RAW DATA>
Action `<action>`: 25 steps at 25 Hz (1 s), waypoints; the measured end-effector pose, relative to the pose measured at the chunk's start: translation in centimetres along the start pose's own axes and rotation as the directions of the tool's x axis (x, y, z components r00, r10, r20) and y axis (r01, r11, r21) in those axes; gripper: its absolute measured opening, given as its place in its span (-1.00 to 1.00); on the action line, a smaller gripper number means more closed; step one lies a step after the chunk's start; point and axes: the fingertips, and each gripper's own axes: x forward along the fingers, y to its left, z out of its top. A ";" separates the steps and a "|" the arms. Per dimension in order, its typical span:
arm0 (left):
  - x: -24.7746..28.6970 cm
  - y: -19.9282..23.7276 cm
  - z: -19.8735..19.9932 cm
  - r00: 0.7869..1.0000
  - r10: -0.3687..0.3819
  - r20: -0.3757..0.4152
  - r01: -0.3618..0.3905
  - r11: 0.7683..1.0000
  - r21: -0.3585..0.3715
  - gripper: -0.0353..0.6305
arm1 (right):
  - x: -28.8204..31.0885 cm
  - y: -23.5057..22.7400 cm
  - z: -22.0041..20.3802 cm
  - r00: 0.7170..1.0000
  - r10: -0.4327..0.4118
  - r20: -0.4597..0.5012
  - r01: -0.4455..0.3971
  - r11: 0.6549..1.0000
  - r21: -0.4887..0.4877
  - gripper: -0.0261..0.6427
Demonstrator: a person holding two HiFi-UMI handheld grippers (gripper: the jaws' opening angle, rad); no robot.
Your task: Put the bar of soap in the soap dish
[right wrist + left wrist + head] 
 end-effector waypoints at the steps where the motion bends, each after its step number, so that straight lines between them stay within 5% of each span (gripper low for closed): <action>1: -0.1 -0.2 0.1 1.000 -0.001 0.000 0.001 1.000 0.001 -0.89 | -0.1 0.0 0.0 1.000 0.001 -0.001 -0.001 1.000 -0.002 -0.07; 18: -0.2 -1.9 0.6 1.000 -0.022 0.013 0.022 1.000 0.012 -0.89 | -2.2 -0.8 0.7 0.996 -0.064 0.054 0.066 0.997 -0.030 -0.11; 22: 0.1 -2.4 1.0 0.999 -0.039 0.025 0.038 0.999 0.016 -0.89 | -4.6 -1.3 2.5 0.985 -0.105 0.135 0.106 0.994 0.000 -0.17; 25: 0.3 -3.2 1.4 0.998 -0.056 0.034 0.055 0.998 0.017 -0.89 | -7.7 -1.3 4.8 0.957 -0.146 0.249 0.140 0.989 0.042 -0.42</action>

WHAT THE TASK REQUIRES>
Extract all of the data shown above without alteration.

TASK RESPONSE>
Action `<action>`: 25 steps at 25 Hz (1 s), waypoints; the measured end-effector pose, relative to the pose measured at the chunk's start: translation in centimetres along the start pose's own axes and rotation as the directions of the tool's x axis (x, y, z components r00, r10, r20) and y axis (r01, r11, r21) in those axes; gripper: its absolute measured opening, given as its place in its span (-1.00 to 1.00); on the action line, a smaller gripper number means more closed; step one lies a step after the chunk's start; point and axes: the fingertips, and each gripper's own axes: x forward along the fingers, y to its left, z out of its top. A ";" separates the steps and a "|" the arms. Per dimension in order, its typical span:
arm0 (left):
  - x: -24.7746..28.6970 cm
  - y: -19.9282..23.7276 cm
  - z: -19.8735..19.9932 cm
  - r00: 0.7869..1.0000
  - r10: -0.3687..0.3819
  - r20: -0.3757..0.4152
  - r01: -0.3618..0.3905
  - r11: 0.7683..1.0000
  - r21: -0.3585..0.3715
  - gripper: -0.0353..0.6305
arm1 (right):
  - x: -28.8204..31.0885 cm
  - y: -23.5057..22.7400 cm
  - z: -22.0041..20.3802 cm
  - r00: 0.7170..1.0000
  - r10: -0.4327..0.4118
  - r20: -0.4597..0.5012
  - r01: -0.4455..0.3971
  - r11: 0.6549..1.0000
  - r21: -0.4887..0.4877
  - gripper: -0.0261..0.6427
Demonstrator: a person holding two HiFi-UMI handheld grippers (gripper: the jaws' opening angle, rad); no robot.
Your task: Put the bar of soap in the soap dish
[right wrist + left wrist + head] 
 end-effector waypoints at the steps where the motion bends, each after its step number, so that straight lines between them stay within 5% of each span (gripper low for closed): <action>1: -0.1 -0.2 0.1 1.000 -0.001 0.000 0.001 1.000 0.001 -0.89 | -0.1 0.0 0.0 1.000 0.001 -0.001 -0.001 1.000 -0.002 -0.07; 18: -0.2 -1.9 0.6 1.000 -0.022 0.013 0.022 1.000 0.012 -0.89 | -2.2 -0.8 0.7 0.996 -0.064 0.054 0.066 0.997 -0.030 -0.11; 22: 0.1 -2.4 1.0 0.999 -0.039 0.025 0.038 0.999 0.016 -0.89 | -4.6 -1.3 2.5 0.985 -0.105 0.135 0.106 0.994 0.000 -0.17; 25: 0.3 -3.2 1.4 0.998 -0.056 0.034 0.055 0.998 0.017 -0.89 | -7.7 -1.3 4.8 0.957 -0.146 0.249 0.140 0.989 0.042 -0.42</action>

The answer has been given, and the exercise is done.